You start by attempting to be less biased, but you're using existing
Python syntax and then justifying one of the two options because it's
existing Python syntax. I'm not sure that that's a strong argument :)

> So it is better not because it is better looking or whatever,
> it is same sh** turned around. So just don't turn it around!

Obviously if the chosen token is ":=", it's going to be target first.

> When I read code I don't have all those things
> you describe in a millisecond :
> - look at the pointy end of operator
> - think, oh this shows to the right
> - seems like I save the value there
> - yep, that's the way I imply things to work
> - stroking the belly
> 
>
> Instead I just parse visually some smaller parts
> of code and it's just better if the assignment is in the same
> order as everywhere.
> Yes, in some single case one order can look better,
> but in this case it's just not good to mix those.

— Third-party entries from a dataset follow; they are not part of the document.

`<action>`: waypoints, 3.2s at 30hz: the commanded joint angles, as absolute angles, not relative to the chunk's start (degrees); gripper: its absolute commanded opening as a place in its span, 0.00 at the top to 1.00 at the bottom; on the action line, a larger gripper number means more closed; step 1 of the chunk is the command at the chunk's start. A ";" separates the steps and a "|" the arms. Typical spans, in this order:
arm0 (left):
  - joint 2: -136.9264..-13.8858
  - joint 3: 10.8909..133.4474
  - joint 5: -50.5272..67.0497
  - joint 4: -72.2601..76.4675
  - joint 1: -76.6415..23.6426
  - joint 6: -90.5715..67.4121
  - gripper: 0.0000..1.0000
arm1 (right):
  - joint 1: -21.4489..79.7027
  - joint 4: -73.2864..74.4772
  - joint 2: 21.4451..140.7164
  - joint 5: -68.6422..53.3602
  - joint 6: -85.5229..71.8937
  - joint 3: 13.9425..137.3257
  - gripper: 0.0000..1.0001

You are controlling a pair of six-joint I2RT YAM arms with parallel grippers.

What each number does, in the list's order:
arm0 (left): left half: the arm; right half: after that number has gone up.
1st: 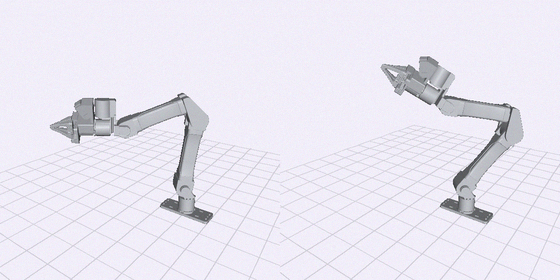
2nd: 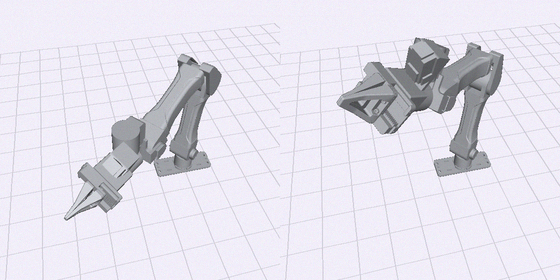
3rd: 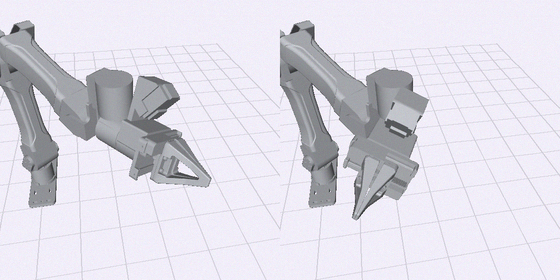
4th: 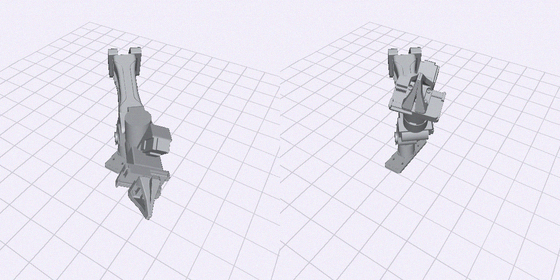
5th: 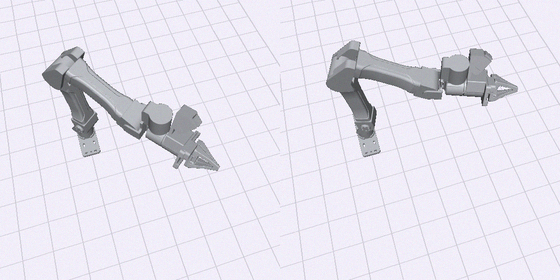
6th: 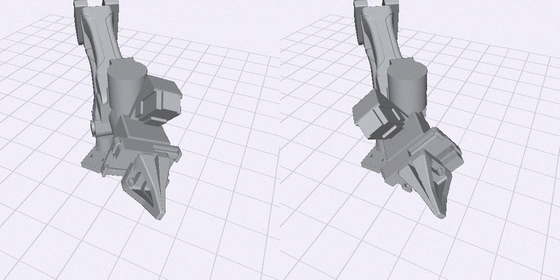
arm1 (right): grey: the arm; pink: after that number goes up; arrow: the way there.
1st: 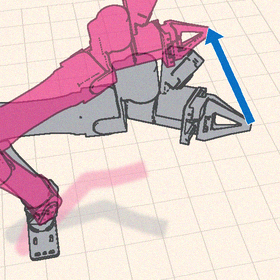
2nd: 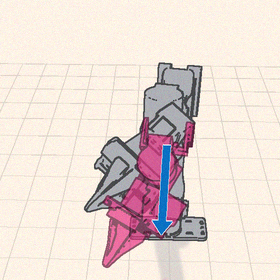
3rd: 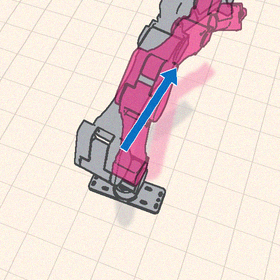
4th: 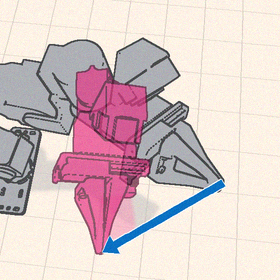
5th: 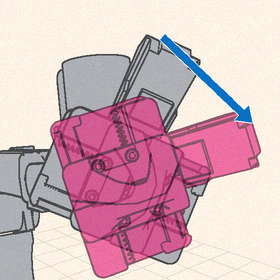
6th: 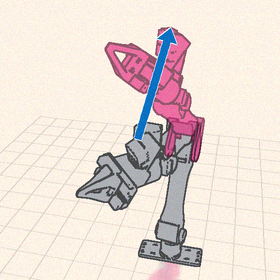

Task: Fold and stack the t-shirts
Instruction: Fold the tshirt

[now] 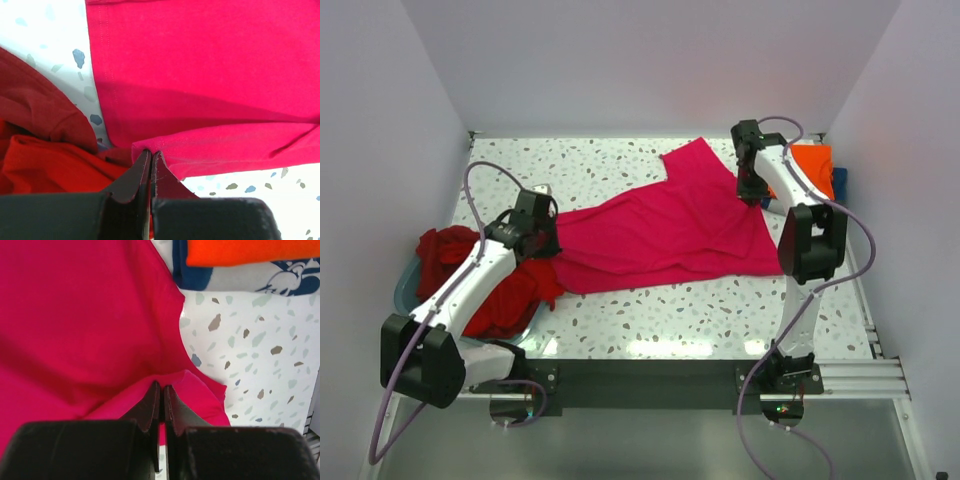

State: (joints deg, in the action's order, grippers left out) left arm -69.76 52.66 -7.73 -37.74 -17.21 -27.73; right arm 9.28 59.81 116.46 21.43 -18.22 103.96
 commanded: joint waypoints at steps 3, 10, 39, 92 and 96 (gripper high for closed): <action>-71.98 52.56 -6.07 -33.93 -15.03 -24.70 1.00 | 8.79 61.52 120.93 20.48 -16.00 110.47 1.00; -73.39 50.10 -6.67 -34.28 -13.10 -23.64 1.00 | 8.61 63.54 124.28 19.86 -15.91 115.05 1.00; -75.76 52.39 -13.63 -28.92 -37.09 -32.78 0.13 | -10.37 44.74 90.97 2.29 -17.31 62.93 0.11; -65.94 37.61 -13.52 -24.07 -44.82 -34.98 0.06 | -23.82 46.06 88.33 22.43 -17.14 61.70 0.98; -60.48 39.55 -19.42 -28.91 -44.65 -35.77 0.04 | -23.73 45.27 86.06 18.21 -16.26 61.52 0.55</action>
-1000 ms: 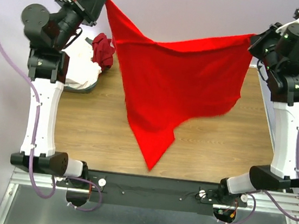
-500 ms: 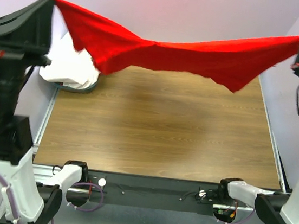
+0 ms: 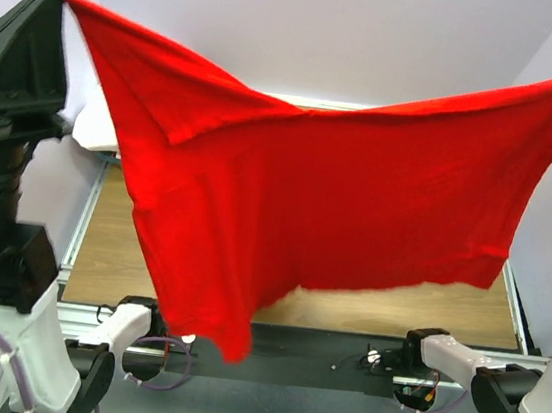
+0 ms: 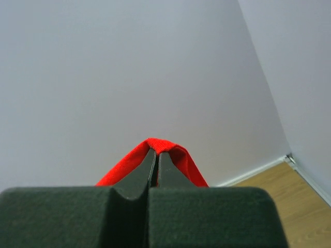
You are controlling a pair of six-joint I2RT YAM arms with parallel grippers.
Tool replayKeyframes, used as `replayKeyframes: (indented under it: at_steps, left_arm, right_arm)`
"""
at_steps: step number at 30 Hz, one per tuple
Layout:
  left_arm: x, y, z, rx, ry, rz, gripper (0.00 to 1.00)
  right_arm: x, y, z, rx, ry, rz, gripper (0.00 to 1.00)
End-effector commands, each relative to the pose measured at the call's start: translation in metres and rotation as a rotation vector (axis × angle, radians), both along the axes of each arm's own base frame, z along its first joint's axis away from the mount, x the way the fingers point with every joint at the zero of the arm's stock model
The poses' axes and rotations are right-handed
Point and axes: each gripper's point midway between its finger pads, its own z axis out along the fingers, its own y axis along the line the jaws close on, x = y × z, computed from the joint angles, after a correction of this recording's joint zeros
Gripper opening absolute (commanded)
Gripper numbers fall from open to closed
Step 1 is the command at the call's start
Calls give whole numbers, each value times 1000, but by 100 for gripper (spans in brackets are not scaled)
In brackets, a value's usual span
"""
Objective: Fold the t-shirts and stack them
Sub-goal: Flatten the tshirt out
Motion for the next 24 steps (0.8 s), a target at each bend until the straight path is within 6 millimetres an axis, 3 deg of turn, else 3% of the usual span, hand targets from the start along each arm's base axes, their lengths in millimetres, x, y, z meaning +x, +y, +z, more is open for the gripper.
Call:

Here are the three most popular syntax options, and how each would be explained:

1) "target := expr" ==> It's exactly the same as other forms of
assignment, only now it's an expression.
2) "expr as name" ==> It's exactly the same as other uses of "as",
only now it's just grabbing the preceding expression, not actually
doing anything with it
3) "expr -> name" ==> The information went data way.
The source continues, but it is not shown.